◆ Exercise prompt
Return each line of the data below that contains the string "written".

[Provided data]

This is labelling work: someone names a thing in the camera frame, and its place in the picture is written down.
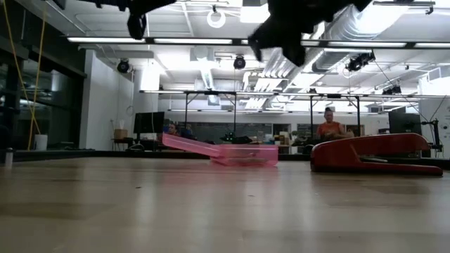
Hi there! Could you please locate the black monitor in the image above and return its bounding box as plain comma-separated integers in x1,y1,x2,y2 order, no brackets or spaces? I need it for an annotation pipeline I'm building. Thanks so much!
133,111,165,135
388,111,423,136

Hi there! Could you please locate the white bin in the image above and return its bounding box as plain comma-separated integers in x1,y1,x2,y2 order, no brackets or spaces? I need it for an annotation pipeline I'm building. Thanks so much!
34,134,49,152

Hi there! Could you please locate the small silver can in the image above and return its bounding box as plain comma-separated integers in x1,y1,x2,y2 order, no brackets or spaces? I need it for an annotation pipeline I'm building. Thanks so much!
4,147,15,168

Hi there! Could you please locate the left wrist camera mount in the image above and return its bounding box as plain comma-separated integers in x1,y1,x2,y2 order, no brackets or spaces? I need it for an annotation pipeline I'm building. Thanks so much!
126,12,148,41

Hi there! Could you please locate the white ring light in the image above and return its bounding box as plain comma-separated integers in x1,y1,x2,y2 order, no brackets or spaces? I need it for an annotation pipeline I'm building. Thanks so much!
206,9,227,30

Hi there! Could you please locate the pink transparent pencil case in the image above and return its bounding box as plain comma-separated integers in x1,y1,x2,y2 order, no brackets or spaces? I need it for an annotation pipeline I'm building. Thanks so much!
161,132,280,167

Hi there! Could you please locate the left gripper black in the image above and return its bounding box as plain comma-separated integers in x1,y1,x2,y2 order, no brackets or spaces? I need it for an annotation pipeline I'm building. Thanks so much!
79,0,177,17

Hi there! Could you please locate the black overhead rig beam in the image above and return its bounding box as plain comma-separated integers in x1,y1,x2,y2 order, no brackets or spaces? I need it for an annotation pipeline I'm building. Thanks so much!
66,36,450,51

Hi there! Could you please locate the black equipment stand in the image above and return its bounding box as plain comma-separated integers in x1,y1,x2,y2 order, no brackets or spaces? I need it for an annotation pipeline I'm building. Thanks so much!
420,118,444,153

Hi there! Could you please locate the person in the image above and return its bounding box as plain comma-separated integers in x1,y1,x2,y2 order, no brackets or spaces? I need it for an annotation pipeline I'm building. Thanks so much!
165,122,182,138
315,107,354,140

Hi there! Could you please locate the red stapler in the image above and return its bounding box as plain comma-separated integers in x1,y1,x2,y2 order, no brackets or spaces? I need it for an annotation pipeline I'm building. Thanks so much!
309,132,444,176

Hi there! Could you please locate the silver ventilation duct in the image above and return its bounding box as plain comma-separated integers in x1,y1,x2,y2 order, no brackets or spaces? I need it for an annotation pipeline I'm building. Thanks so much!
262,5,375,84

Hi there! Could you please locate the black table frame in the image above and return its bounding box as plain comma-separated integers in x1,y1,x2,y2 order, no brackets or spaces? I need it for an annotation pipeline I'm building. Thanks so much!
0,149,450,162

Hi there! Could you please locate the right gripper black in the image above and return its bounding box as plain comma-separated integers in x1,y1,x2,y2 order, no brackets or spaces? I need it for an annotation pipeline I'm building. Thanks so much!
247,0,373,67

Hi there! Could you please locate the yellow hanging cable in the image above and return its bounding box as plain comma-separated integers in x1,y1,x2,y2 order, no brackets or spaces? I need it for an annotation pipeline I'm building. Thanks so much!
1,0,41,136
27,8,47,151

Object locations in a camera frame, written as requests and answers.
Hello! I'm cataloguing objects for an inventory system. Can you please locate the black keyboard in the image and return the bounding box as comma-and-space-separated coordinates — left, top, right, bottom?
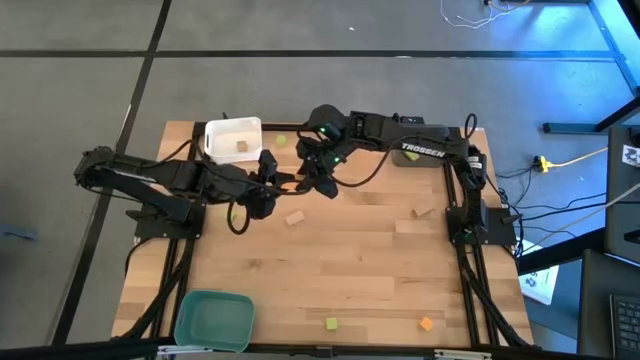
608, 293, 640, 357

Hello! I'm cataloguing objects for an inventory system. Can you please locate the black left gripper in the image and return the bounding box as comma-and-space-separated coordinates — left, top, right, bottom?
219, 166, 299, 222

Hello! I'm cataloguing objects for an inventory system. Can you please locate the teal plastic bin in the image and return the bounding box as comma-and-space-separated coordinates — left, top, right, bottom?
173, 289, 256, 354

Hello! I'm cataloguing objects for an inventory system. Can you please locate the grey translucent plastic bin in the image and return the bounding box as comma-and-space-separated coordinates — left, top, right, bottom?
391, 147, 449, 169

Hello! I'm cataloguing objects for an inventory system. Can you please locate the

[/Provided data]

◆ Answer area
This is labelling work: someone names a thing in the camera frame, and its place in the picture is written down.
Object locations in a camera frame, written as requests and answers.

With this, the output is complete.